3. DUTIES RETAINED BY PAINEWEBBER. PaineWebber will continue to provide
to the Board and each Series the services described in subparagraphs 3(e), (f)
and (g) of the Advisory Contract.
4. FURTHER DUTIES. In all matters relating to the performance of this
Contract, Xxxxxxxx Xxxxxxxx will act in conformity with the Declaration of
Trust, By-Laws and Registration Statement of the Trust and with the instructions
and directions of the Board and PaineWebber, and will comply with the
requirements of the 1940 Act, the rules thereunder, and all other applicable
federal and state laws and regulations.
5. SERVICES NOT EXCLUSIVE. The services furnished by Xxxxxxxx Xxxxxxxx
hereunder are not to be deemed to be exclusive, and Xxxxxxxx Xxxxxxxx shall be
free to to furnish similar services to others so long as its services under this
Contract are not impaired thereby.

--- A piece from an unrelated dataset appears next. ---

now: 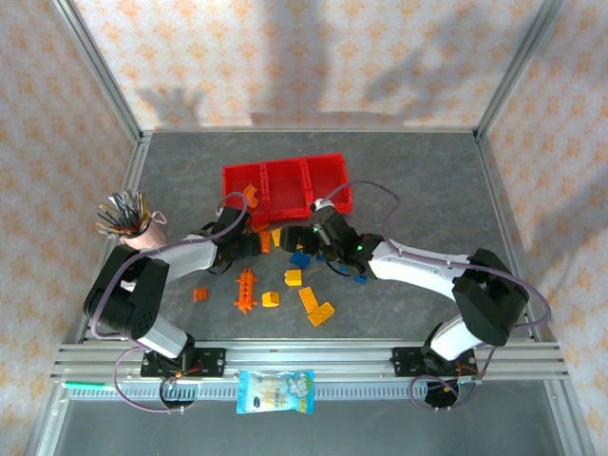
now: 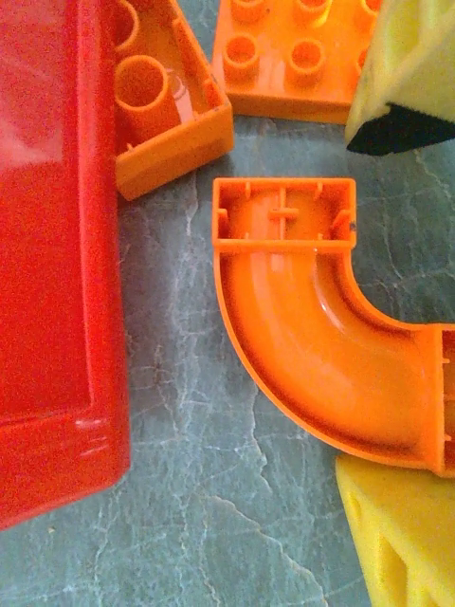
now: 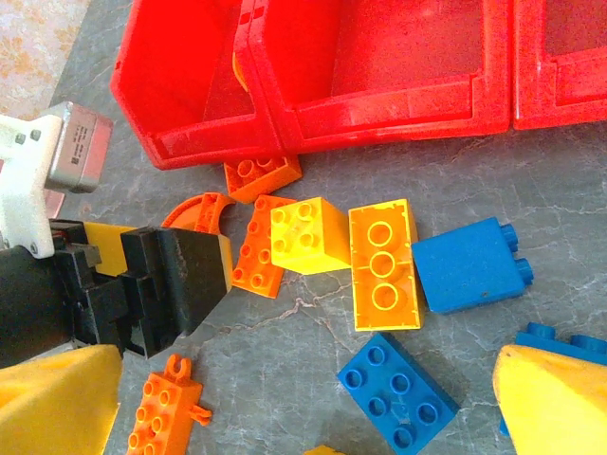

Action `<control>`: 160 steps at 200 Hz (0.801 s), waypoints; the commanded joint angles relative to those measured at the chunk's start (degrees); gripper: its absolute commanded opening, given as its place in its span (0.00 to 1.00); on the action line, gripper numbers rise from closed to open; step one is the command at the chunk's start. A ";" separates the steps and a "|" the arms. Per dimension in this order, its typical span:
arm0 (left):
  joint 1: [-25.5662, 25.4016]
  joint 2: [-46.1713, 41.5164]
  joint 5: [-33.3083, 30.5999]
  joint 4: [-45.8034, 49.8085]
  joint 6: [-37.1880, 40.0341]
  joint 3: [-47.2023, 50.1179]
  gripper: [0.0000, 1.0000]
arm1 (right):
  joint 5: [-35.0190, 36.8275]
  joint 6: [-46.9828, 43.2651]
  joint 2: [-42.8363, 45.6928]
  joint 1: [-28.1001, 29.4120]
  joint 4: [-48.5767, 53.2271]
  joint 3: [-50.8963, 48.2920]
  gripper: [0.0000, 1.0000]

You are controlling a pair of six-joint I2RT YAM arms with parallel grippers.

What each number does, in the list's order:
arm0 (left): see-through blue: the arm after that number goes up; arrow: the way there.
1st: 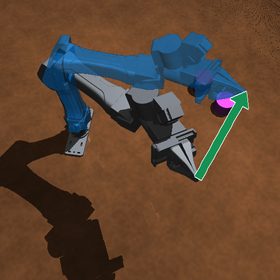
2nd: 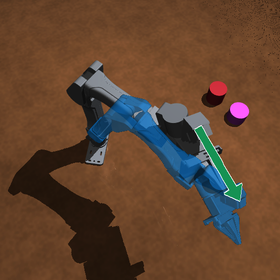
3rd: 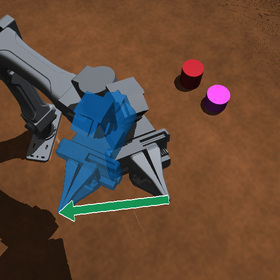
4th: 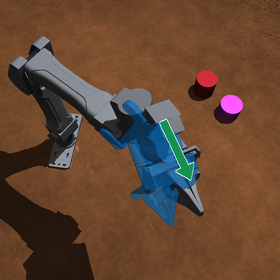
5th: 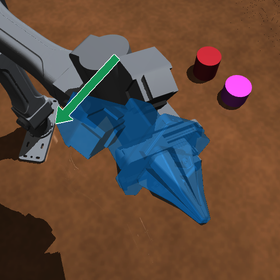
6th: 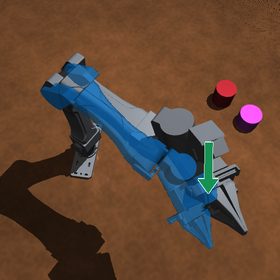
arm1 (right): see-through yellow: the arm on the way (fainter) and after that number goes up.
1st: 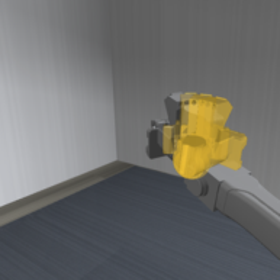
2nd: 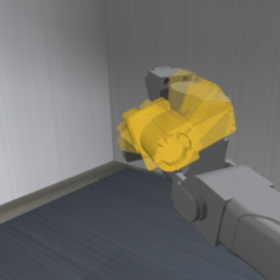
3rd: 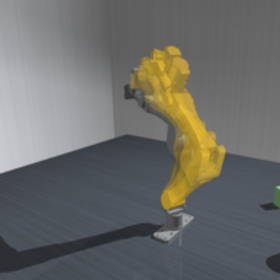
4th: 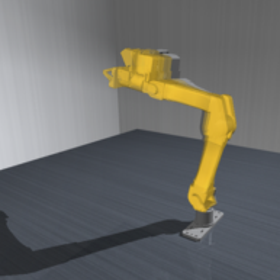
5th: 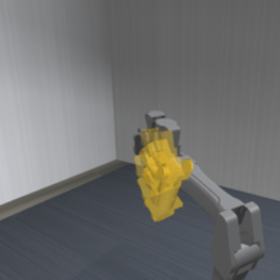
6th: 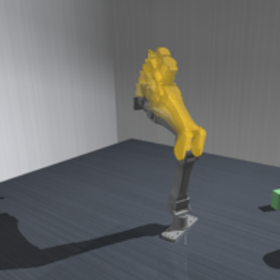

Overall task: Sort the legos into containers by color
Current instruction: Pick up the lego from the middle-left of the table.

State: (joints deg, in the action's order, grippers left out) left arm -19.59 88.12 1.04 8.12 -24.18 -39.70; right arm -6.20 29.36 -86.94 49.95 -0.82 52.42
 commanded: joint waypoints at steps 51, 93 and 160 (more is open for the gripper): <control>-0.53 0.65 -1.76 3.90 -0.82 -0.24 0.54 | 0.77 -0.55 0.19 0.21 0.82 1.65 1.00; -0.53 0.59 -1.38 5.47 -0.54 -0.32 0.38 | 1.09 -0.60 0.27 0.14 0.82 1.37 1.00; -0.60 -5.64 0.26 6.03 -4.57 3.05 0.28 | 1.80 -1.61 1.32 0.14 1.76 1.98 1.00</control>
State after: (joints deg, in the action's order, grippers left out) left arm -19.79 86.00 -0.01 11.00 -25.96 -38.65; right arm -6.15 29.06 -86.94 49.95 -0.75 52.45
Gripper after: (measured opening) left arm 0.313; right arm 0.996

Nothing in this Contract shall limit or
restrict the right of any director, officer or employee of Xxxxxxxx Xxxxxxxx,
who may also be a trustee, officer or employee of the Trust, to engage in any
other business or to devote his or her time and attention in part to the
management or other aspects of any other business, whether of a similar nature
or a dissimilar nature.
6. EXPENSES. During the term of this Contract, Xxxxxxxx Xxxxxxxx will
pay all expenses incurred by it in connection with its services under this
Contract.
7. COMPENSATION. For the services provided and expenses assumed by
Xxxxxxxx Xxxxxxxx pursuant to this Contract with respect to each Series,
PaineWebber will pay to Xxxxxxxx Xxxxxxxx a fee equal to 20% of the fee received
by PaineWebber from the Trust pursuant to the Advisory Contract with respect to
such Series, such compensation to be paid monthly.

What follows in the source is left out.